Wednesday 4 June 2008

Lost in translation


Opera in English - save when that's the composer's language - perturbs me. The more so now that surtitles have become commonplace. Caroline and I were at the London Coliseum on Monday. Some magnificent orchestral playing - and singing, from principals in demand to sing their roles the world over. Was it "The Knight of the Rose" we saw? No. According to the programme, and as common sense dictates, it was Der Rosenkavalier. So why make someone as distinguished as a Sarah Connolly or a John Tomlinson learn their roles in English, rather than letting them and the rest of the cast sing in the original German? Is it really so as to make opera more accessible?
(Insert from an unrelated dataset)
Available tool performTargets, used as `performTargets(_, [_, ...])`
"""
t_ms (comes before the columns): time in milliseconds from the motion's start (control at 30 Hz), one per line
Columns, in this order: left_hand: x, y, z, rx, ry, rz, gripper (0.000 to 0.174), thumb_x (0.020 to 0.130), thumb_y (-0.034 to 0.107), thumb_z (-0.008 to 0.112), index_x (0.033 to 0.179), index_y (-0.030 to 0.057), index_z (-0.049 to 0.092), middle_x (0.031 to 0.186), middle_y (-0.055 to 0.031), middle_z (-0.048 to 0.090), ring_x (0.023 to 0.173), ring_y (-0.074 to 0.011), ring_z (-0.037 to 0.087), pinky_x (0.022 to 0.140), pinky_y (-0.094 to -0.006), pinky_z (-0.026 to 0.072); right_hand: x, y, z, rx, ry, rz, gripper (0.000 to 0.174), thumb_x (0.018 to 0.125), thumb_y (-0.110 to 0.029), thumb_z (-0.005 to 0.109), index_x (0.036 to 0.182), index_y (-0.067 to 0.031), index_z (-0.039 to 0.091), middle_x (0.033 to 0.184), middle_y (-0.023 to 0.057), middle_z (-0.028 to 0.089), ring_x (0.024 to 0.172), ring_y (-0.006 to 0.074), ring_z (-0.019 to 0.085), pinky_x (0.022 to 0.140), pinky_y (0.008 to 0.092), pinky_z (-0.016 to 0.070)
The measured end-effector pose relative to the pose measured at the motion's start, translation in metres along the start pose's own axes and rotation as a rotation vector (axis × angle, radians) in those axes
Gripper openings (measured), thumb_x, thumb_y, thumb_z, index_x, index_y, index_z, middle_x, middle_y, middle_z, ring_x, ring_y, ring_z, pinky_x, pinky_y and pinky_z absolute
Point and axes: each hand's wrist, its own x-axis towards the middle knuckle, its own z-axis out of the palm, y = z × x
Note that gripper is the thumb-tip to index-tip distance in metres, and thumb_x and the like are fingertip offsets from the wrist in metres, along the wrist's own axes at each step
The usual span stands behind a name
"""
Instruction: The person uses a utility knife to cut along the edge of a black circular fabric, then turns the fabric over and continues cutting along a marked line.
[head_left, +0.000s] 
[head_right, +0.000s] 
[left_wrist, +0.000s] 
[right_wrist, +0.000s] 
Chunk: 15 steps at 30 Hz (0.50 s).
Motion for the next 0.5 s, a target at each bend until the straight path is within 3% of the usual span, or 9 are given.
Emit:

We were very kindly given tickets, but with prices as they are, I really doubt whether the language factor is what brings a wider range of the public in. (Does the film industry dub foreign films? No, it surtitles them.) Is it so as to draw a line between ENO and Covent Garden? Why not just allow them to compete on musical and dramatic excellence? It can't surely be anything to do with the name "English National Opera"! Do Welsh National sing in Welsh? The late Alan Blyth's essay in the ENO programme book itself squishes any argument for performing Der Rosenkavalier in English: Hofmannsthal sets "standards of... literary excellence never before achieved... The text was written in an imaginary parlance... something inevitably lost in translation."

On the way to the Coliseum, we popped in to the recently reopened St Martin-in-the-Fields. Those short-listed for the commission for a new East window were asked to "animate the light" by a work which harmonised with the clear glass of the other church windows. I hope my photograph illustrates how nothing seems to have been lost by Iranian artist Shirazeh Houshiary in translating this brief.